Wednesday, January 18, 2006

a fanciful marriage

My love for you will surely be loyal;

This marriage of fancy must become real.

What I feel in my heart, what I do for you,

Isn't bad, but it could be better still.


#671: From Rumi's Kolliyaat-e Shams-e Tabrizi

Search word: will

I'm setting out this morning for my first business workshop, inspired by much watching yesterday of the Australian Open tennis tournament. I'm fired up with a will to win, to achieve set goals, to become a champion in my own world.
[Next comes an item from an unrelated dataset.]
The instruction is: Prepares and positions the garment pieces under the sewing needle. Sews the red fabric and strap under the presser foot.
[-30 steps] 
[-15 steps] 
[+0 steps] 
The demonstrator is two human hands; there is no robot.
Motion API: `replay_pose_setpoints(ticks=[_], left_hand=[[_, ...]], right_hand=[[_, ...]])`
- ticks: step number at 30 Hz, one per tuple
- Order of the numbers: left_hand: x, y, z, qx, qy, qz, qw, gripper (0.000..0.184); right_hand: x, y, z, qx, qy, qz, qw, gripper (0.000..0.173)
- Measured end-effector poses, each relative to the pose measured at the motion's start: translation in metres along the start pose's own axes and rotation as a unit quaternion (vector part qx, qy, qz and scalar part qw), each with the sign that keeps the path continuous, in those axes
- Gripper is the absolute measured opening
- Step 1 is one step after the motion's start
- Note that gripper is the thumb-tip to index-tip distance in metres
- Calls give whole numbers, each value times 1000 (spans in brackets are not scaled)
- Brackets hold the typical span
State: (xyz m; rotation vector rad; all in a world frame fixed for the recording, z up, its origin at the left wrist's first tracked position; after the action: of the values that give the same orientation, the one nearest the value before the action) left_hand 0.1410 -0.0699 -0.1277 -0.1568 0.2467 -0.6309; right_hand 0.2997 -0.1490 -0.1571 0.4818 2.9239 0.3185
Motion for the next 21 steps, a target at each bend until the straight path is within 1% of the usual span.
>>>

In today's verse, Rumi is pledging his loyalty to Shams and to the rich mix of ideas that came together when he and Shams came together. Together, they spent endless hours in mystics' conversation. What were they hatching? Was it something that Rumi sensed but could not completely articulate? Are all of these verses, and the later Mathnawi, steps along the way of putting it all into words? If his feelings were strong and his writing and teaching efforts sustained, what then was lacking? What more could he do? How could it be better still?

I don't think it's easy to get inside Rumi's head on this one. I can only guess that he envisioned a better established reality, a world in which his and Shams' ideas would be more thoroughly realized. Perhaps he recognized that it would take many hands and many centuries to craft such a reality; perhaps then this is a call to others to come and assist in the task.

Come, come again, whoever you are, come!
Heathen, fire worshipper or idolatrous, come!
Come even if you broke your penitence a hundred times,
Ours is the portal of hope, come as you are.

Commonly attributed to Rumi, as at mevlana.net, the Celebi family site.


It's also possible that Rumi was beginning to imagine what would eventually become the "Whirling Dervishes" or the Sufi Mevlevi Order, a spiritual learning school that would allow a great deal more space for the individual in which to express himself.

Muslim pilgrims

Muslim pilgrims at Mecca @ smh.com.au



whirling dervishes

Whirling dervishes @ tursab.org.tr



Women are "allowed" to enter Sufi orders but they are so rarely seen that one gets the impression that it is, ahem, unusual and perhaps frowned upon. I've never seen a woman doing the Mevlevi Order whirl along with the men. Of course, artists can do it as a performance but inside the Order it is strictly a spiritual exercise. As an embodiment of the sacred marriage between Shams and Rumi, the Order is doing well but as an embodiment of a marriage with a strictly female presence, it does indeed have a way to go.
 

2 Comments:

At Thursday, 19 January, 2006, Blogger Bob Hoeppner said...

I'd be tempted to criticise the Muslim practice of mutual trampling during their haj stampedes, but I reflect that Westerners occasionally squish each other during football (soccer) games and rock concerts. Football is mostly a guy thing perhaps, but rock concerts and mosh pits are equal-opportunity places for human trituration.

 
At Thursday, 19 January, 2006, Blogger Arizona said...

I think women's favourite stampede places are the end-of-year sales. *shudder* Some men come along too!